* Problem details
A word-for-word restatement of every entry is what is needed here.

═══ Supplied records

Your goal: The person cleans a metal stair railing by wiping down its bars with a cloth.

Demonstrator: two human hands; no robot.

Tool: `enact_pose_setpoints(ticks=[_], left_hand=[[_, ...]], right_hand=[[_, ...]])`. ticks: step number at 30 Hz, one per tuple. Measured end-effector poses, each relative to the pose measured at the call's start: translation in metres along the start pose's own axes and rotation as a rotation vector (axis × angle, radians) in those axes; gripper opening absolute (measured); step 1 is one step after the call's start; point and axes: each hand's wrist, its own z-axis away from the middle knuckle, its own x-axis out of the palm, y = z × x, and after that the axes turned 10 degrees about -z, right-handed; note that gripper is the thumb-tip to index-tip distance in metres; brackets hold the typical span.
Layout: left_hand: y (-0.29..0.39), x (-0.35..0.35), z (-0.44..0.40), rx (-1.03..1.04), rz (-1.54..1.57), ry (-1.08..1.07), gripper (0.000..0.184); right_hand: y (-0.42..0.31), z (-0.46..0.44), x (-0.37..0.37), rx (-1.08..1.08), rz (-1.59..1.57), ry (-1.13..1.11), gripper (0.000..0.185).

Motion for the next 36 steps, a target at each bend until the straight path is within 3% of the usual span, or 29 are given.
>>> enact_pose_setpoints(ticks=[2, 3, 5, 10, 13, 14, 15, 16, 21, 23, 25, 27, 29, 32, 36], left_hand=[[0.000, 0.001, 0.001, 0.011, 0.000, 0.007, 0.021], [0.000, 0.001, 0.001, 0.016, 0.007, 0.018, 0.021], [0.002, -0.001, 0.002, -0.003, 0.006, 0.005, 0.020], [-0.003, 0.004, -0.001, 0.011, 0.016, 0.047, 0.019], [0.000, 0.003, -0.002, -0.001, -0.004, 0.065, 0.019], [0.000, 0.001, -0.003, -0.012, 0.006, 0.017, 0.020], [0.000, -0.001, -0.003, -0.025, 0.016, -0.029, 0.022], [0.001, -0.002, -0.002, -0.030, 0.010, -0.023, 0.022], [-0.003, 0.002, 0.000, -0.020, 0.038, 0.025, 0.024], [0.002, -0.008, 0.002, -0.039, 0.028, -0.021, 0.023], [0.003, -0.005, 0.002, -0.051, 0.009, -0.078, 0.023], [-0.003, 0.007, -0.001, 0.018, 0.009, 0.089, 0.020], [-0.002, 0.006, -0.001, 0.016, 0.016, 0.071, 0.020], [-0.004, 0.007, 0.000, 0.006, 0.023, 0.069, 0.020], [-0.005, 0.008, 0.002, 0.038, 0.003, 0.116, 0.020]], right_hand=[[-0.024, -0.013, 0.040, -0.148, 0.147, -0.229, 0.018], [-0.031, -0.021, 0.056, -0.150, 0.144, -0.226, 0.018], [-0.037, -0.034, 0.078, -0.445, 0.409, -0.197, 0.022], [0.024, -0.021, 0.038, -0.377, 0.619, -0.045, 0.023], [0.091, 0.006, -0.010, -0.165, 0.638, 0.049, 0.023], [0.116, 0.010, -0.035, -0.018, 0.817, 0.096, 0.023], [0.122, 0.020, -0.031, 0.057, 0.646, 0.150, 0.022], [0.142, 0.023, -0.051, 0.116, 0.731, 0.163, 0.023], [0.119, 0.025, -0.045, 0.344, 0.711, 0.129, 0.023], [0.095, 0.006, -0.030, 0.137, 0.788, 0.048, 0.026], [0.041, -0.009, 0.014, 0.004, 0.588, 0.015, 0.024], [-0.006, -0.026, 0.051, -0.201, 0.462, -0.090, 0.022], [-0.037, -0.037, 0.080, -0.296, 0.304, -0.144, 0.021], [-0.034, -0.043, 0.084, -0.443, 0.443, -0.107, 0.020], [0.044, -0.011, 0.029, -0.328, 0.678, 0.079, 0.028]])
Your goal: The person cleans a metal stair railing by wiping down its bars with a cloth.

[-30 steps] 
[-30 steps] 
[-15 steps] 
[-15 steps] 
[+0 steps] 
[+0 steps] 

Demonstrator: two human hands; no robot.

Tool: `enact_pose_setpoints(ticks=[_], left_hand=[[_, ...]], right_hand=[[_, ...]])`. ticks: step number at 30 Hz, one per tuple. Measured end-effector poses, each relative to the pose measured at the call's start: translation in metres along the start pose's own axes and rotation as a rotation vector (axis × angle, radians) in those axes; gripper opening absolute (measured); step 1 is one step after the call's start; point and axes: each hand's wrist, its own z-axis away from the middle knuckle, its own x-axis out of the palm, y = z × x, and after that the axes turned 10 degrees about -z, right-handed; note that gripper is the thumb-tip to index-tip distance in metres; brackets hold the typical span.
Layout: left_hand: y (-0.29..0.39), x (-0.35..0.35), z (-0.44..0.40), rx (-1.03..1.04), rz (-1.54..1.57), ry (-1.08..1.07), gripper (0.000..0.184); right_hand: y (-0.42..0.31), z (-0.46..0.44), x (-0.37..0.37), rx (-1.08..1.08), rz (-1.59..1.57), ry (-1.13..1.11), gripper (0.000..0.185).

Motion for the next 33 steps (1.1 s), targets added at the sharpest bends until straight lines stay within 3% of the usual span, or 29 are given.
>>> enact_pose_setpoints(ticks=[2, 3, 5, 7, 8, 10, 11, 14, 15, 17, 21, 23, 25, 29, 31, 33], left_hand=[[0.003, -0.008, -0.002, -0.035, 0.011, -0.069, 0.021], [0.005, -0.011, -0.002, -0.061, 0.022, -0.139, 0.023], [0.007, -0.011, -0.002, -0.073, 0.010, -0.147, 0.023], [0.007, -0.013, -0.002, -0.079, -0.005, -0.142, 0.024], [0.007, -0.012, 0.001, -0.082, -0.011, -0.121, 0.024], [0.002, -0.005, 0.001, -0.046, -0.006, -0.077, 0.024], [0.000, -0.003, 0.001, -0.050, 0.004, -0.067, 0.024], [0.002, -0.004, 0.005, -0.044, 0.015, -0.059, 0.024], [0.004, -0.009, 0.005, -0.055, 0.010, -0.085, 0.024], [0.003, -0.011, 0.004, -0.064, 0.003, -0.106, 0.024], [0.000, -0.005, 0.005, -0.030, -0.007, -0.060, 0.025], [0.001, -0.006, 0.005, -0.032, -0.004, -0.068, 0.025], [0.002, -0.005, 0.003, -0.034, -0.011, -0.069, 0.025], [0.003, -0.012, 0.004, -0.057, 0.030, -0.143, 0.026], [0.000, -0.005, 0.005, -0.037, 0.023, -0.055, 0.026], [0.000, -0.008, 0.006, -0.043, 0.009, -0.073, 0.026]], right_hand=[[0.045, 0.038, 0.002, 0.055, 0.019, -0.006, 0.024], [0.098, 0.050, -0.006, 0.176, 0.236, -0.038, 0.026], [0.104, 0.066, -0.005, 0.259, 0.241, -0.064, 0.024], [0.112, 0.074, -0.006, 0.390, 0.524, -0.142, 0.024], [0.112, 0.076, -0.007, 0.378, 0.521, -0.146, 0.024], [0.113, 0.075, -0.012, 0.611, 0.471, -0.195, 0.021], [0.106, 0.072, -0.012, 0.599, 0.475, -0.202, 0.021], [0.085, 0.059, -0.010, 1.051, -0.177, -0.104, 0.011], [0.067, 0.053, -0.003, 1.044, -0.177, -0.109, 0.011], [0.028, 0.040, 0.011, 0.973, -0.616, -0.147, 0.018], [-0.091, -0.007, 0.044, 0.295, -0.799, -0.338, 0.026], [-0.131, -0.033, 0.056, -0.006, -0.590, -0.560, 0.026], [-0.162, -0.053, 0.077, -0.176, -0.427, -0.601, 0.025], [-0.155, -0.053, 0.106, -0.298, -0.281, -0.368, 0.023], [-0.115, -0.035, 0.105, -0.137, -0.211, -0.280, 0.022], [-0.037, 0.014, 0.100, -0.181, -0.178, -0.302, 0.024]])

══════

* Exercise solution
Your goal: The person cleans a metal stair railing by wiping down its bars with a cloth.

Demonstrator: two human hands; no robot.

Tool: `enact_pose_setpoints(ticks=[_], left_hand=[[_, ...]], right_hand=[[_, ...]])`. ticks: step number at 30 Hz, one per tuple. Measured end-effector poses, each relative to the pose measured at the call's start: translation in metres along the start pose's own axes and rotation as a rotation vector (axis × angle, radians) in those axes; gripper opening absolute (measured); step 1 is one step after the call's start; point and axes: each hand's wrist, its own z-axis away from the middle knuckle, its own x-axis out of the palm, y = z × x, and after that the axes turned 10 degrees about -z, right-handed; note that gripper is the thumb-tip to index-tip distance in metres; brackets hold the typical span.
Layout: left_hand: y (-0.29..0.39), x (-0.35..0.35), z (-0.44..0.40), rx (-1.03..1.04), rz (-1.54..1.57), ry (-1.08..1.07), gripper (0.000..0.184); right_hand: y (-0.42..0.31), z (-0.46..0.44), x (-0.37..0.37), rx (-1.08..1.08), rz (-1.59..1.57), ry (-1.13..1.11), gripper (0.000..0.185).

Motion for the next 36 steps, a target at each bend until the straight path is within 3% of the usual span, or 29 are given.
>>> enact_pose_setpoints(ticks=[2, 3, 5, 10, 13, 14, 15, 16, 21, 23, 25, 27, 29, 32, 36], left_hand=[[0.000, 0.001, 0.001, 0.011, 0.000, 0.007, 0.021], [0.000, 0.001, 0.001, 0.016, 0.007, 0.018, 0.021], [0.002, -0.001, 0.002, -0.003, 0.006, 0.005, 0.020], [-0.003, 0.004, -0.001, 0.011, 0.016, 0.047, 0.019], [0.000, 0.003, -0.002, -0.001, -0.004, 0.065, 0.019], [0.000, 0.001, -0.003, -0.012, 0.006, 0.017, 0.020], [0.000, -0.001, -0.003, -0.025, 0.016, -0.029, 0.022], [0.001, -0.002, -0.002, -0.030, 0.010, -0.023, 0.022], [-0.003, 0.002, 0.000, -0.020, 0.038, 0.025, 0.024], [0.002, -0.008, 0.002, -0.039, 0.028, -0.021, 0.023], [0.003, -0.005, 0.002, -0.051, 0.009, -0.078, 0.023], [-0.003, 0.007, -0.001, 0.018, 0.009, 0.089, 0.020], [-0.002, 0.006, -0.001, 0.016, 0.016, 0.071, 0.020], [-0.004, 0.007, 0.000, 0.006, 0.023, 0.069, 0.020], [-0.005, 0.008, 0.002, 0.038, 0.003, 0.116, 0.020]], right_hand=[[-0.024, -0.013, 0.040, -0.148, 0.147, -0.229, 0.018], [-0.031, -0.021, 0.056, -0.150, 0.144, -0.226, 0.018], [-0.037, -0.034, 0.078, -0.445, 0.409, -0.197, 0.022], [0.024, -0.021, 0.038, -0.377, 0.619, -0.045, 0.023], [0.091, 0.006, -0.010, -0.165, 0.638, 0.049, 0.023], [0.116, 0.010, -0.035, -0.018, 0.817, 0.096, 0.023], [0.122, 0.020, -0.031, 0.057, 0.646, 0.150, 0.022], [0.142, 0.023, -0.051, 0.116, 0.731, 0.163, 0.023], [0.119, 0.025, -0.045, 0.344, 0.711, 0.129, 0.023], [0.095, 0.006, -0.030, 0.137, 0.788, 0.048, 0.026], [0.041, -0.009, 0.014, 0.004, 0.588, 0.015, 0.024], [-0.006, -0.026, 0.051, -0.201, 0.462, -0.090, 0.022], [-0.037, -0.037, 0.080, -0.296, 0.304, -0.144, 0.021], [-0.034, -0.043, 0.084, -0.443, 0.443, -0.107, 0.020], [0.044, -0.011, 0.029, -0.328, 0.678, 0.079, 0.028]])
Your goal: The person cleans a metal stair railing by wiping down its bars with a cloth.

[-30 steps] 
[-30 steps] 
[-15 steps] 
[-15 steps] 
[+0 steps] 
[+0 steps] 

Demonstrator: two human hands; no robot.

Tool: `enact_pose_setpoints(ticks=[_], left_hand=[[_, ...]], right_hand=[[_, ...]])`. ticks: step number at 30 Hz, one per tuple. Measured end-effector poses, each relative to the pose measured at the call's start: translation in metres along the start pose's own axes and rotation as a rotation vector (axis × angle, radians) in those axes; gripper opening absolute (measured); step 1 is one step after the call's start; point and axes: each hand's wrist, its own z-axis away from the middle knuckle, its own x-axis out of the palm, y = z × x, and after that the axes turned 10 degrees about -z, right-handed; note that gripper is the thumb-tip to index-tip distance in metres; brackets hold the typical span.
Layout: left_hand: y (-0.29..0.39), x (-0.35..0.35), z (-0.44..0.40), rx (-1.03..1.04), rz (-1.54..1.57), ry (-1.08..1.07), gripper (0.000..0.184); right_hand: y (-0.42..0.31), z (-0.46..0.44), x (-0.37..0.37), rx (-1.08..1.08), rz (-1.59..1.57), ry (-1.13..1.11), gripper (0.000..0.185).

Motion for the next 33 steps (1.1 s), targets added at the sharpest bends until straight lines stay within 3% of the usual span, or 29 are given.
>>> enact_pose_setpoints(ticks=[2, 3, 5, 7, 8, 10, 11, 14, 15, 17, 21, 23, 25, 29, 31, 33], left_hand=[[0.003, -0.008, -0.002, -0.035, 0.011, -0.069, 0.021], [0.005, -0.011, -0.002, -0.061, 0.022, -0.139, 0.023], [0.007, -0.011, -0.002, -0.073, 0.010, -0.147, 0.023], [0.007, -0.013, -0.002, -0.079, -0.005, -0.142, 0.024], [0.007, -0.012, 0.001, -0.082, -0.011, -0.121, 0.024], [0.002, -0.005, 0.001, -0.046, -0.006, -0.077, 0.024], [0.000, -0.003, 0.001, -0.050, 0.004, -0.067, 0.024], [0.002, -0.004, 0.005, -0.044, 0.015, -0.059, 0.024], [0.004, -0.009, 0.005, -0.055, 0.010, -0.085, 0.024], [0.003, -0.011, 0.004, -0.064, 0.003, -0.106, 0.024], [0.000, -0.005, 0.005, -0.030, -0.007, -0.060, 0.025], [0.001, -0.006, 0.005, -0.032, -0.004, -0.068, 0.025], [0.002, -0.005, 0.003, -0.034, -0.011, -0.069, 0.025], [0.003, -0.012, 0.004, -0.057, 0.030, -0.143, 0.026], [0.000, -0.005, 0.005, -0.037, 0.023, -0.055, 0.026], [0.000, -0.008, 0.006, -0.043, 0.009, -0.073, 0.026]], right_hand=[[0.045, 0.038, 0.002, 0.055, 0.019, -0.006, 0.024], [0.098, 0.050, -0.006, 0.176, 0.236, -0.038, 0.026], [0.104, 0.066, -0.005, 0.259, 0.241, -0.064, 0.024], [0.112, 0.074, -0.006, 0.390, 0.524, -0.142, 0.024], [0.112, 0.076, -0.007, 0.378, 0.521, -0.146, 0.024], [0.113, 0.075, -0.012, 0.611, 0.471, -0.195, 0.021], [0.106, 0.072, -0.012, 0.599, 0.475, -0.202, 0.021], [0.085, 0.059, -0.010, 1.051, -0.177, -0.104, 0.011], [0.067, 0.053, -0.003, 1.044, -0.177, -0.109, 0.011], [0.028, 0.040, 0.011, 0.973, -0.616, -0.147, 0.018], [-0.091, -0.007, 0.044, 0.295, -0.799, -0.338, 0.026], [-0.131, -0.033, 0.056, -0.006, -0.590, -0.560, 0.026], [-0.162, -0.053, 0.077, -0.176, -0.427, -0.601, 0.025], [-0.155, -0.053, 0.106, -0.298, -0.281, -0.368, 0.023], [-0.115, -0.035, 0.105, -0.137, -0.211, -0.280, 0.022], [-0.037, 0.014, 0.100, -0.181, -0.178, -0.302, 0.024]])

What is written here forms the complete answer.